> [Problem statement]
All of the data below is to be written out again exactly.

*** Supplied information Section Begins ***

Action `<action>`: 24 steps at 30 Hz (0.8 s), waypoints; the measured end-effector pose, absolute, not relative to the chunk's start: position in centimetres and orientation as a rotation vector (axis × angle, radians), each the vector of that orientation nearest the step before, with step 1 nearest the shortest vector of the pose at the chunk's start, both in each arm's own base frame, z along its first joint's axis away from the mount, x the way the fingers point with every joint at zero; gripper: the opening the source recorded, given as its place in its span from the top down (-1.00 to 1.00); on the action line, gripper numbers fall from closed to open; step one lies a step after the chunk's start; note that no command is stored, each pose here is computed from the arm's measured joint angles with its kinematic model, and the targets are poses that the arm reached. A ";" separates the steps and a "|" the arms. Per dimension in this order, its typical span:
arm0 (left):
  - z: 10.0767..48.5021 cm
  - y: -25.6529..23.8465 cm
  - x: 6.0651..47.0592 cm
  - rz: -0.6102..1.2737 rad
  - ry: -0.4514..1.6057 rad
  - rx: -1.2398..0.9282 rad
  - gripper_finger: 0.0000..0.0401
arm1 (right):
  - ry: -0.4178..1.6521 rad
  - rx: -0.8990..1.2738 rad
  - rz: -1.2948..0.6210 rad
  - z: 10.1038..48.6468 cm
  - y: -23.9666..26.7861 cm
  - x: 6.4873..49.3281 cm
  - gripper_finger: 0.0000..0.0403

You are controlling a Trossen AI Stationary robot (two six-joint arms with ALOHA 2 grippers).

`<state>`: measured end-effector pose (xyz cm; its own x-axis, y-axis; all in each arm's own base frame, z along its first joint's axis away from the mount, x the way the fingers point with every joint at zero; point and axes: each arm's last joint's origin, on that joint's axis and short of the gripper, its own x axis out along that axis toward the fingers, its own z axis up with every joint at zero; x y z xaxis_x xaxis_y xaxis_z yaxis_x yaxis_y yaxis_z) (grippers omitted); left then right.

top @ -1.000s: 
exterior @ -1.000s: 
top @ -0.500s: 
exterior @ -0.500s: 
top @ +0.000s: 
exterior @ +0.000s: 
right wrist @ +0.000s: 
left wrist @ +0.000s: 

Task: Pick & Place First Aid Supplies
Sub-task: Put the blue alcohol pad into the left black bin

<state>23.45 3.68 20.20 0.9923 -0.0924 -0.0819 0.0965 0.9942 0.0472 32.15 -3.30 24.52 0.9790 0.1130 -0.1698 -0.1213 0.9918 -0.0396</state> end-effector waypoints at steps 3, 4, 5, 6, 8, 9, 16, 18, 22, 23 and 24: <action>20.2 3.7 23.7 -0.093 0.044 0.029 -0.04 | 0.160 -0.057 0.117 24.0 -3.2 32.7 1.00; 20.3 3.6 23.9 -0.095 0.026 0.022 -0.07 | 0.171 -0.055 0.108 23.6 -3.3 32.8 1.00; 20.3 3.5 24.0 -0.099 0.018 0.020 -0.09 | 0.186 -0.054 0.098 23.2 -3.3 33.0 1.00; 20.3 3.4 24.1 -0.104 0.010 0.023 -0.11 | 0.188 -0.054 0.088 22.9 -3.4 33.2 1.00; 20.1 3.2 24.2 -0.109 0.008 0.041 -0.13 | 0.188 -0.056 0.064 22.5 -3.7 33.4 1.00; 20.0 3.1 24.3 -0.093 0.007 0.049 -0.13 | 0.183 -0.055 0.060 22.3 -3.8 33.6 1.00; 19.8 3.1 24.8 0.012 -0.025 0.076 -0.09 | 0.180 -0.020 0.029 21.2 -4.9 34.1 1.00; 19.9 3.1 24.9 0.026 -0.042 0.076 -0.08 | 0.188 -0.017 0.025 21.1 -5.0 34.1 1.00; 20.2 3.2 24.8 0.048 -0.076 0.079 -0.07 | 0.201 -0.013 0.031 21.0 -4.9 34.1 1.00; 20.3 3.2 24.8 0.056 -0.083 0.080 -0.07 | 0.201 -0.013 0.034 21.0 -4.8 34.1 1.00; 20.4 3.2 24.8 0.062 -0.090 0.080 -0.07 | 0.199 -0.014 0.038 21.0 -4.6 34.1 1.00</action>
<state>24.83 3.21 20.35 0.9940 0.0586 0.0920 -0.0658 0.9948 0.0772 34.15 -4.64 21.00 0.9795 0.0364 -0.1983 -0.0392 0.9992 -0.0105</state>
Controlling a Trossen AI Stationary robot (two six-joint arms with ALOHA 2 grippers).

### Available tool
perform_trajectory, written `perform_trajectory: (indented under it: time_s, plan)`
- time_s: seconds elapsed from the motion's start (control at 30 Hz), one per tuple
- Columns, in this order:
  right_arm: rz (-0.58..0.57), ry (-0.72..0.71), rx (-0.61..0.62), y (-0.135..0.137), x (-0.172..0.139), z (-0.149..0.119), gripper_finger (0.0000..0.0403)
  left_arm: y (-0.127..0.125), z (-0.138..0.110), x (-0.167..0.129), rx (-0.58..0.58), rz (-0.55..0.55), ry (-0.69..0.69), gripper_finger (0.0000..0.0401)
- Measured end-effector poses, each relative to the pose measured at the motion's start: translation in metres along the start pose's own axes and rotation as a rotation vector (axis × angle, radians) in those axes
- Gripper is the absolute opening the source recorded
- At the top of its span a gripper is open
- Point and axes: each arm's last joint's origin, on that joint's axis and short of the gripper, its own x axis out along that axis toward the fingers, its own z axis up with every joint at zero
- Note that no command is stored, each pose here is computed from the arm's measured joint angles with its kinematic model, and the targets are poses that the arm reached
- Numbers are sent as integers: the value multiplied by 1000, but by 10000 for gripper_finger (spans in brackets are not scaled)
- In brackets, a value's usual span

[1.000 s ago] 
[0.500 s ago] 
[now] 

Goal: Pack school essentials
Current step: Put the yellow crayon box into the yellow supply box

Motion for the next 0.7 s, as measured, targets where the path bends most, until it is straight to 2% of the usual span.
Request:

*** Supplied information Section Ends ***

> [Solved problem]
Action `<action>`: 24 steps at 30 Hz (0.8 s), waypoints; the measured end-effector pose, absolute, not relative to the chunk's start: position in centimetres and orientation as a rotation vector (axis × angle, radians), each the vector of that orientation nearest the step before, with step 1 nearest the shortest vector of the pose at the chunk's start, both in each arm's own base frame, z along its first joint's axis away from the mount, x the way the fingers point with every joint at zero; gripper: the opening the source recorded, given as its place in its span from the top down (-1.00 to 1.00); on the action line, gripper numbers fall from closed to open; step one lies a step after the chunk's start; note that no command is stored, each pose here is computed from the arm's measured joint angles with its kinematic model, and the targets are poses that the arm reached. A ";" separates the steps and a "|" the arms. Per dimension in this order, its typical span:
arm0 (left):
  - z: 10.0767..48.5021 cm
  - y: -25.6529..23.8465 cm
  - x: 6.0651..47.0592 cm
  - rz: -0.6102..1.2737 rad
  - ry: -0.4514..1.6057 rad
  - rx: -1.2398..0.9282 rad
  - gripper_finger: 0.0000..0.0401
arm1 (right):
  - ry: -0.4178..1.6521 rad
  - rx: -0.8990..1.2738 rad
  - rz: -1.2948..0.6210 rad
  - z: 10.1038..48.6468 cm
  - y: -23.9666..26.7861 cm
  - x: 6.4873..49.3281 cm
  - gripper_finger: 0.0000..0.0403

You are controlling a Trossen AI Stationary robot (two six-joint arms with ALOHA 2 grippers).

`<state>`: measured end-effector pose (xyz cm; its own x-axis, y-axis; all in each arm's own base frame, z along its first joint's axis away from the mount, x the way the fingers point with every joint at zero; point and axes: each arm's last joint's origin, on that joint's axis and short of the gripper, its own x axis out along that axis toward the fingers, its own z axis up with every joint at zero; x y z xaxis_x xaxis_y xaxis_z yaxis_x yaxis_y yaxis_z) (grippers omitted); left then right.

top @ -1.000s: 
exterior @ -1.000s: 
top @ -0.500s: 
exterior @ -0.500s: 
top @ +0.000s: 
exterior @ +0.000s: 
right wrist @ +0.000s: 
left wrist @ +0.000s: 

Task: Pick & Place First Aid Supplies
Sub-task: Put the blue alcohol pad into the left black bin

<state>23.45 3.68 20.20 0.9923 -0.0924 -0.0819 0.0965 0.9942 0.0472 32.15 -3.30 24.52 0.9790 0.1130 -0.1698 -0.1213 0.9918 -0.0396</state> end-effector waypoints at steps 3, 4, 5, 6, 8, 9, 16, 18, 22, 23 and 24: <action>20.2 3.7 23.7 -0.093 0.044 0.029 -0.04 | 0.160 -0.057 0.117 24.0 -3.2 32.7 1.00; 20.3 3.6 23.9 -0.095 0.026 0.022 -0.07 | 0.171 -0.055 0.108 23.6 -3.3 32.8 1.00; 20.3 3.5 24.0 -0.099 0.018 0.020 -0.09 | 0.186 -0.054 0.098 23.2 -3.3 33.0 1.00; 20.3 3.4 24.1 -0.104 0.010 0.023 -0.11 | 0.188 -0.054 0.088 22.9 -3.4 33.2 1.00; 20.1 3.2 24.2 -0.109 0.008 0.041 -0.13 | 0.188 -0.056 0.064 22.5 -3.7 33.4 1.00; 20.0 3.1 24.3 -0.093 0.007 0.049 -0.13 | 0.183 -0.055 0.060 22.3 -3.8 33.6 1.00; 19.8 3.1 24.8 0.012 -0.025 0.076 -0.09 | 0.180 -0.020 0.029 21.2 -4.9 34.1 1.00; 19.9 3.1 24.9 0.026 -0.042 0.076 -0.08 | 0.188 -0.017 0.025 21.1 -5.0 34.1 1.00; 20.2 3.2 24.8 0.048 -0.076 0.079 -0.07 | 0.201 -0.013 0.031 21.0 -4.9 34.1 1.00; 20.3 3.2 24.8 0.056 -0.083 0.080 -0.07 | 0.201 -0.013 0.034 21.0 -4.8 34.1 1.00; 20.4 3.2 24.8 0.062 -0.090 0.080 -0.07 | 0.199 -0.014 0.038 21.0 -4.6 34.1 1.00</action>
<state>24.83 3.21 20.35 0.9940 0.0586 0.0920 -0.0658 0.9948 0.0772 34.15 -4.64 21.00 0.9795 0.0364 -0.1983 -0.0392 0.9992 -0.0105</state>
Controlling a Trossen AI Stationary robot (two six-joint arms with ALOHA 2 grippers).

### Available tool
perform_trajectory, written `perform_trajectory: (indented under it: time_s, plan)`
- time_s: seconds elapsed from the motion's start (control at 30 Hz), one per tuple
- Columns, in this order:
  right_arm: rz (-0.58..0.57), ry (-0.72..0.71), rx (-0.61..0.62), y (-0.135..0.137), x (-0.172..0.139), z (-0.149..0.119), gripper_finger (0.0000..0.0403)
  left_arm: y (-0.127..0.125), z (-0.138..0.110), x (-0.167..0.129), rx (-0.58..0.58), rz (-0.55..0.55), ry (-0.69..0.69), gripper_finger (0.0000..0.0401)
- Measured end-effector poses, each relative to the pose measured at the motion's start: translation in metres along the start pose's own axes and rotation as a rotation vector (axis × angle, radians) in those axes
- Gripper is the absolute opening the source recorded
- At the top of its span a gripper is open
- Point and axes: each arm's last joint's origin, on that joint's axis and short of the gripper, its own x axis out along that axis toward the fingers, its own z axis up with every joint at zero
- Note that no command is stored, each pose here is computed from the arm's measured joint angles with its kinematic model, and the targets are poses that the arm reached
- Numbers are sent as integers: the value multiplied by 1000, but by 10000 for gripper_finger (spans in brackets are not scaled)
- In brackets, a value's usual span

[1.000 s ago] 
[0.500 s ago] 
[now] 

Goal: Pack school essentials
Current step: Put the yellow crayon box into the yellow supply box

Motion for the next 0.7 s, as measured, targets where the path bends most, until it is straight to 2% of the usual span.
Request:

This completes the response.